## What the task asks
An exact copy of all the data is the expected answer.
*** Collected material ***
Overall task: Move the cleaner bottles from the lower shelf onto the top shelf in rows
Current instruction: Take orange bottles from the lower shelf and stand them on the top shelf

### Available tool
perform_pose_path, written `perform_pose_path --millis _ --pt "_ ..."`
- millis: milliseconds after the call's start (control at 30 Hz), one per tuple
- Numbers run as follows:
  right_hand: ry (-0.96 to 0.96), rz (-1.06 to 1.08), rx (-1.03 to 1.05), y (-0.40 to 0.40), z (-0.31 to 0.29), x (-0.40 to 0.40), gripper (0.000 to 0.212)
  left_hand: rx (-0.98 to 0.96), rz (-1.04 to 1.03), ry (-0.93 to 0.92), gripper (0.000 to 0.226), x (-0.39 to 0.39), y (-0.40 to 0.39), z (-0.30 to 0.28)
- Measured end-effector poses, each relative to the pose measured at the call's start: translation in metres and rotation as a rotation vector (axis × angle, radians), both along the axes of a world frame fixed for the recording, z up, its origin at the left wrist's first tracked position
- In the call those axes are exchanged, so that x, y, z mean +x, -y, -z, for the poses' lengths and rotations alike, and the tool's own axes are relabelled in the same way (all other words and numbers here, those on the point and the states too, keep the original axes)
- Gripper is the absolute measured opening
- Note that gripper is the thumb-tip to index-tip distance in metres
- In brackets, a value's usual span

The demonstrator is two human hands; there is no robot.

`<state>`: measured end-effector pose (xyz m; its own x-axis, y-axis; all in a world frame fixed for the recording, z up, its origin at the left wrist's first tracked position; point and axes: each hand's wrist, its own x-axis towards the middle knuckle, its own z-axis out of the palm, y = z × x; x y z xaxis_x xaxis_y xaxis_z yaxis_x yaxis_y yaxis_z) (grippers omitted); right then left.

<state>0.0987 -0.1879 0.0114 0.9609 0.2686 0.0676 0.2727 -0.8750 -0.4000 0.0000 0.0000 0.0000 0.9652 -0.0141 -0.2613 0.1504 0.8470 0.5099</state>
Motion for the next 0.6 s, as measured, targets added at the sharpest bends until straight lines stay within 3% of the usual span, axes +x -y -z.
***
## Solution below
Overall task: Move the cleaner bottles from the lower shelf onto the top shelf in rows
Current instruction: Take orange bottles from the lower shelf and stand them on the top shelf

### Available tool
perform_pose_path, written `perform_pose_path --millis _ --pt "_ ..."`
- millis: milliseconds after the call's start (control at 30 Hz), one per tuple
- Numbers run as follows:
  right_hand: ry (-0.96 to 0.96), rz (-1.06 to 1.08), rx (-1.03 to 1.05), y (-0.40 to 0.40), z (-0.31 to 0.29), x (-0.40 to 0.40), gripper (0.000 to 0.212)
  left_hand: rx (-0.98 to 0.96), rz (-1.04 to 1.03), ry (-0.93 to 0.92), gripper (0.000 to 0.226), x (-0.39 to 0.39), y (-0.40 to 0.39), z (-0.30 to 0.28)
- Measured end-effector poses, each relative to the pose measured at the call's start: translation in metres and rotation as a rotation vector (axis × angle, radians), both along the axes of a world frame fixed for the recording, z up, its origin at the left wrist's first tracked position
- In the call those axes are exchanged, so that x, y, z mean +x, -y, -z, for the poses' lengths and rotations alike, and the tool's own axes are relabelled in the same way (all other words and numbers here, those on the point and the states too, keep the original axes)
- Gripper is the absolute measured opening
- Note that gripper is the thumb-tip to index-tip distance in metres
- In brackets, a value's usual span

The demonstrator is two human hands; there is no robot.

`<state>`: measured end-effector pose (xyz m; its own x-axis, y-axis; all in a world frame fixed for the recording, z up, its origin at the left wrist's first tracked position; point and axes: each hand's wrist, its own x-axis towards the middle knuckle, its own z-axis out of the palm, y = z × x; x y z xaxis_x xaxis_y xaxis_z yaxis_x yaxis_y yaxis_z) (grippers omitted); right then left.

<state>0.0987 -0.1879 0.0114 0.9609 0.2686 0.0676 0.2727 -0.8750 -0.4000 0.0000 0.0000 0.0000 0.9652 -0.0141 -0.2613 0.1504 0.8470 0.5099</state>
Motion for the next 0.6 s, as measured, targets added at the sharpest bends until straight lines stay within 3% of the usual span, axes +x -y -z.

That completes the answer, and no more is expected.